For those of us who were practicing surgeons at the time breast conservation was introduced, there was considerable caution used in patient selection. At the time, according to B-06 protocol, if you didn’t get clear margins on the first attempt, the patient was returned to the operating, not for re-excision, but for mastectomy. This prompted many of us to be compulsive in attention to detail to make sure we got clear margins the first time around.
Having done a year of surgical pathology, I was very comfortable with how tissue was processed and how it subsequently appeared on the microscope slide.
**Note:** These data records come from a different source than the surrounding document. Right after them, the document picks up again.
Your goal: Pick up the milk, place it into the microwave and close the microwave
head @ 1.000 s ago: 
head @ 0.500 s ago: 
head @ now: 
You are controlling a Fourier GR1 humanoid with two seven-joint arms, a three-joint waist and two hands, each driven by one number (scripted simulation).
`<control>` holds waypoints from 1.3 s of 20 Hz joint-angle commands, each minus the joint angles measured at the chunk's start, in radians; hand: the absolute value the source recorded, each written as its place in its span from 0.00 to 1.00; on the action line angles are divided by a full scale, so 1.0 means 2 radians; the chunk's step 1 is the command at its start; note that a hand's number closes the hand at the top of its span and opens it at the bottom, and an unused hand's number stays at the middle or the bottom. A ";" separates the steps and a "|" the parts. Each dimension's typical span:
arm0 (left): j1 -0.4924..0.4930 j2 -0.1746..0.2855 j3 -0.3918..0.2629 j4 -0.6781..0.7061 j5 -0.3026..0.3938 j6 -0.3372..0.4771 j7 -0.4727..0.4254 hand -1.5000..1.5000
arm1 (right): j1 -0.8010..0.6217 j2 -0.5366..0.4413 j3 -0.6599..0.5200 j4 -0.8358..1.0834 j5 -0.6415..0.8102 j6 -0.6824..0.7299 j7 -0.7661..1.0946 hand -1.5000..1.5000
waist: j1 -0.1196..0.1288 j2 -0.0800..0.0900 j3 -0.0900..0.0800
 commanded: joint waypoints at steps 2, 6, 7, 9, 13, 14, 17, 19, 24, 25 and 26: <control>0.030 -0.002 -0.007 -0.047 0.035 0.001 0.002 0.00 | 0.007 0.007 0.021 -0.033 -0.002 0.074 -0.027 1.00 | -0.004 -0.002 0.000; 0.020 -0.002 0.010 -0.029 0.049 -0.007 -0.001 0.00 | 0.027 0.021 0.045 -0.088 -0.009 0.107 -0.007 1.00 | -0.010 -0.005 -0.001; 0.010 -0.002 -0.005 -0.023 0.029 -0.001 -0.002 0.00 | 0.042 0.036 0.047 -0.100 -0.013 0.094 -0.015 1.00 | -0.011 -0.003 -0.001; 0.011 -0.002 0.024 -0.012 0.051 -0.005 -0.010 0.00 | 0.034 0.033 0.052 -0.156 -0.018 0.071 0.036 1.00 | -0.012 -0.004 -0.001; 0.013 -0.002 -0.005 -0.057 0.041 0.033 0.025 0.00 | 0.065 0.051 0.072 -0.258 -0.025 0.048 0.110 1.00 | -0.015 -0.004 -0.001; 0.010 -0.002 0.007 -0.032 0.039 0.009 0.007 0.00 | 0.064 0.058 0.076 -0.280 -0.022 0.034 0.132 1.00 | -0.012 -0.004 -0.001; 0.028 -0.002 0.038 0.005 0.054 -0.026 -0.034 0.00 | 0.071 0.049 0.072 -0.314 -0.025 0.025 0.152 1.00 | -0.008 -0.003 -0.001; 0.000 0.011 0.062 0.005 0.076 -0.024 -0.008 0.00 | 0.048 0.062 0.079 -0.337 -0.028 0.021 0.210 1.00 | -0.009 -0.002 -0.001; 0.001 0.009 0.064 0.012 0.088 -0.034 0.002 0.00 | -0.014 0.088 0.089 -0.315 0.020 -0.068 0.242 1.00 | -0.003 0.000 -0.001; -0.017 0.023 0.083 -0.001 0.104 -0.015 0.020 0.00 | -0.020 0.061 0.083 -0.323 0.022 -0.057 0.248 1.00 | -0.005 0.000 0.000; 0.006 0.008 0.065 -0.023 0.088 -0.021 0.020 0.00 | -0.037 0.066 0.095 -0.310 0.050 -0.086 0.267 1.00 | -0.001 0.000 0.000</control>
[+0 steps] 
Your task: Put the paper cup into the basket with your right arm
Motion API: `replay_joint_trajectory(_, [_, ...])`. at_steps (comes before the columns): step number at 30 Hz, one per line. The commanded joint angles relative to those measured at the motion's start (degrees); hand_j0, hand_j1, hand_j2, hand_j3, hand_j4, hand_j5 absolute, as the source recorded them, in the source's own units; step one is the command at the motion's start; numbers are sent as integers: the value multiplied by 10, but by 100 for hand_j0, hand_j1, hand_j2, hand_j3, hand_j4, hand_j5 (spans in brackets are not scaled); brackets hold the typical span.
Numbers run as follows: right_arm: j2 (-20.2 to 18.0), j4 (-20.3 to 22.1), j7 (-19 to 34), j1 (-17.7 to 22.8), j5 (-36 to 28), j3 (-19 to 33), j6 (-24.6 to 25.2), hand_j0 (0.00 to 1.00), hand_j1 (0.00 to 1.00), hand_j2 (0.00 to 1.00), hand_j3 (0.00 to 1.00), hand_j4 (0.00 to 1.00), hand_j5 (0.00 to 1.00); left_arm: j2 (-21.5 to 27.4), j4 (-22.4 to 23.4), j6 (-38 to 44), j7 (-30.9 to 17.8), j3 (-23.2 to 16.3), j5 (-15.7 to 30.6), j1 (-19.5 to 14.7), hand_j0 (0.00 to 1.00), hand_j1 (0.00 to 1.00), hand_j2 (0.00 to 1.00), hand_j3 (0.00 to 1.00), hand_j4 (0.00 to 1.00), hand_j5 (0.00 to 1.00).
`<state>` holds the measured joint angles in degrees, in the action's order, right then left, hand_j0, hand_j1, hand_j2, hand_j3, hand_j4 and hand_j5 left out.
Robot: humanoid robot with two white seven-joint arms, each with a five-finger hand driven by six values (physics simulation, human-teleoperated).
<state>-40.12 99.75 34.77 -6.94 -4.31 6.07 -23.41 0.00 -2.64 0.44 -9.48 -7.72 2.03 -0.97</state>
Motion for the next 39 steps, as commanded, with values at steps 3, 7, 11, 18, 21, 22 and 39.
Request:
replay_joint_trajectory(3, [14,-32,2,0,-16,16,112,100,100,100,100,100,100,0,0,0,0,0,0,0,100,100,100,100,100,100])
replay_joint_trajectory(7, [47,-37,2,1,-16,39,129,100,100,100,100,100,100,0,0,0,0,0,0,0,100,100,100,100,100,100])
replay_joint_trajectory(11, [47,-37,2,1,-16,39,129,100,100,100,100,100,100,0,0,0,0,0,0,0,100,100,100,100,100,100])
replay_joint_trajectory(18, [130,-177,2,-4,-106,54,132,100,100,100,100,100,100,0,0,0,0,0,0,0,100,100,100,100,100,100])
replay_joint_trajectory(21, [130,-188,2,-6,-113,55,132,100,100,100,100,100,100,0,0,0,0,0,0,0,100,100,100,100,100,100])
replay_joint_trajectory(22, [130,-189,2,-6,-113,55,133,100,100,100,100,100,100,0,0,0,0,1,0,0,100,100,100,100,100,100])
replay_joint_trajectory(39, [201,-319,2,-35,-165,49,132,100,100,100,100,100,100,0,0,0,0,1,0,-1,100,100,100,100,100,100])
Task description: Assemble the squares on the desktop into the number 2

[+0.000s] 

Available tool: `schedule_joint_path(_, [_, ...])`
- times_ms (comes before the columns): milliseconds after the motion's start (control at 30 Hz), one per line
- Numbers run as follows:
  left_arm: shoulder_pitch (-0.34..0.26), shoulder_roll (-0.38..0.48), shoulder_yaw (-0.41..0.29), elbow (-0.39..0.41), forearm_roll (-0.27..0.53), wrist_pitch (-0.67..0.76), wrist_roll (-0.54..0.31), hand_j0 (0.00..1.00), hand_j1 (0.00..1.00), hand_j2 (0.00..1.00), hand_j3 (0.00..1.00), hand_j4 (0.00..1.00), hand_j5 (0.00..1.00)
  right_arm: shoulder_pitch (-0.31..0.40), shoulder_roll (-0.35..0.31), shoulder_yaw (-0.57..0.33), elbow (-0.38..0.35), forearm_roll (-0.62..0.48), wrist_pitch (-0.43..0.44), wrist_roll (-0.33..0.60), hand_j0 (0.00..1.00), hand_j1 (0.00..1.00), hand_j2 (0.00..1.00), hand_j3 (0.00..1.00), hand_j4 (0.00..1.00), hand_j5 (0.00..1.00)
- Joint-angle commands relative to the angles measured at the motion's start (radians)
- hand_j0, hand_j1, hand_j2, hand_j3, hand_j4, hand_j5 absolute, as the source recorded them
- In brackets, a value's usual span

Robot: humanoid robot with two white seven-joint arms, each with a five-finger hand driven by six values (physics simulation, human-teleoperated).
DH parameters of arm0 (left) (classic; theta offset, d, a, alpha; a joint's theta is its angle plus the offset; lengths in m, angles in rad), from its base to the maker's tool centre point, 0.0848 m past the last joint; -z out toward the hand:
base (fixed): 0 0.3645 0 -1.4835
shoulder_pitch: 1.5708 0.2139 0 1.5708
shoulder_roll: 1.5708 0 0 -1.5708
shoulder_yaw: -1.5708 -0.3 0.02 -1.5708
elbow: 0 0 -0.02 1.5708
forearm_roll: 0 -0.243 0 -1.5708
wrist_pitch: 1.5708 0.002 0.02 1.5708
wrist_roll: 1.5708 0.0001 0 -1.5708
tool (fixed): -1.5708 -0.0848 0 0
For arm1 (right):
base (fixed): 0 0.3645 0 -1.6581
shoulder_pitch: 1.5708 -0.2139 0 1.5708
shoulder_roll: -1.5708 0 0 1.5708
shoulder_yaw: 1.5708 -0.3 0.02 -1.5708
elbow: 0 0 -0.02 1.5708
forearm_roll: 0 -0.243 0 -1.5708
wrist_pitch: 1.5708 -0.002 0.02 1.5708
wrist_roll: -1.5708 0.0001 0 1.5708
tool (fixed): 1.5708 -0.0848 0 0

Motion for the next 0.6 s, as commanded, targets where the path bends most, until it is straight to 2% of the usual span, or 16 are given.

So, early on, circa 1989, I adopted a compulsive approach where I would submit the primary lumpectomy specimen to the pathologist for inking of margins, but then I would take an additional 5mm (or so) shaving around the lumpectomy cavity at those margins where the lumpectomy specimen interfaced with breast tissue (as opposed to fat, muscle, or skin). I would then orient these shavings and place India ink myself on the new “outer rim” while in the operating room so that the pathologist could “bread-loaf” the shaving and give me a report on the second set of margins. Not only did this give me greater assurance of margin status, but it also afforded the opportunity to re-create the tumor and its extensions in a 3-dimensional pattern.
In the academic setting, we once debated whether a return to the operating room for wider excision should be listed as a surgical complication. I explained how I kept my returns to the OR to a minimum, and a colleague was astounded at the ‘wasted’ time in the operating room: “You can’t possibly be doing that on every lumpectomy patient.” He was wrong.
A few years later, at a breast cancer meeting, a prominent breast surgeon described how he was using this exact same technique. At the end of his presentation, he said, “There are four of us doing this now.” Wow. Certainly, he meant, “In my limited circle of academic friends who are breast surgeons, there are four of us doing it now.” But it came across as a terribly constricted view of the world. Nonetheless, it helped validate what I was doing at the time (even if only five of us were doing it instead of four).
My decision to perform breast conservation in this fashion was 100% rational thought based on my experience in the pathology lab coupled to what I was learning about tumor growth patterns for different histologic types. Does it really take a prospective, randomized trial before we can practice medicine wisely?
It say it all too frequently – “I’m not opposed to evidence-based medicine. I’m opposed to the glorification of evidence-based medicine to the exclusion of rational thought.” And believe it or not, one sees such exclusion on a regular basis.
In this case, a prospective, randomized trial is being regarded as an historical moment in the annals of breast conservation surgery (okay, that’s a bit of a stretch) – a “new” concept – but in fact, common sense arrived at the same conclusion 25 years ago (for at least 5 of us).
And what do we do now with the 2013 recommendation from a Who’s Who list of experts who told us “no ink on tumor” is good enough. Paraphrased: “Don’t worry about close margins. Don’t worry about the method of pre-op imaging to design a roadmap for accurate lumpectomy. Go in, get the tumor out, and don’t be concerned about your margin status unless ink touches a tumor cell, exactly what the NSABP said in the 1970s.”
Those who want prospective randomized trials for everything we do in medicine are going to be sorely disappointed. We will never have “high quality” evidence for every situation. Rational thought is the tool that fills in the blanks, and while empiricists love to point out examples where rational thought failed miserably, I have no trouble coming up with examples where pure empiricism failed miserably. Good science is not synonymous with empiricism – it is a blend of empiricism and rationalism. Unfortunately, humans are not particularly good at balancing opposing concepts.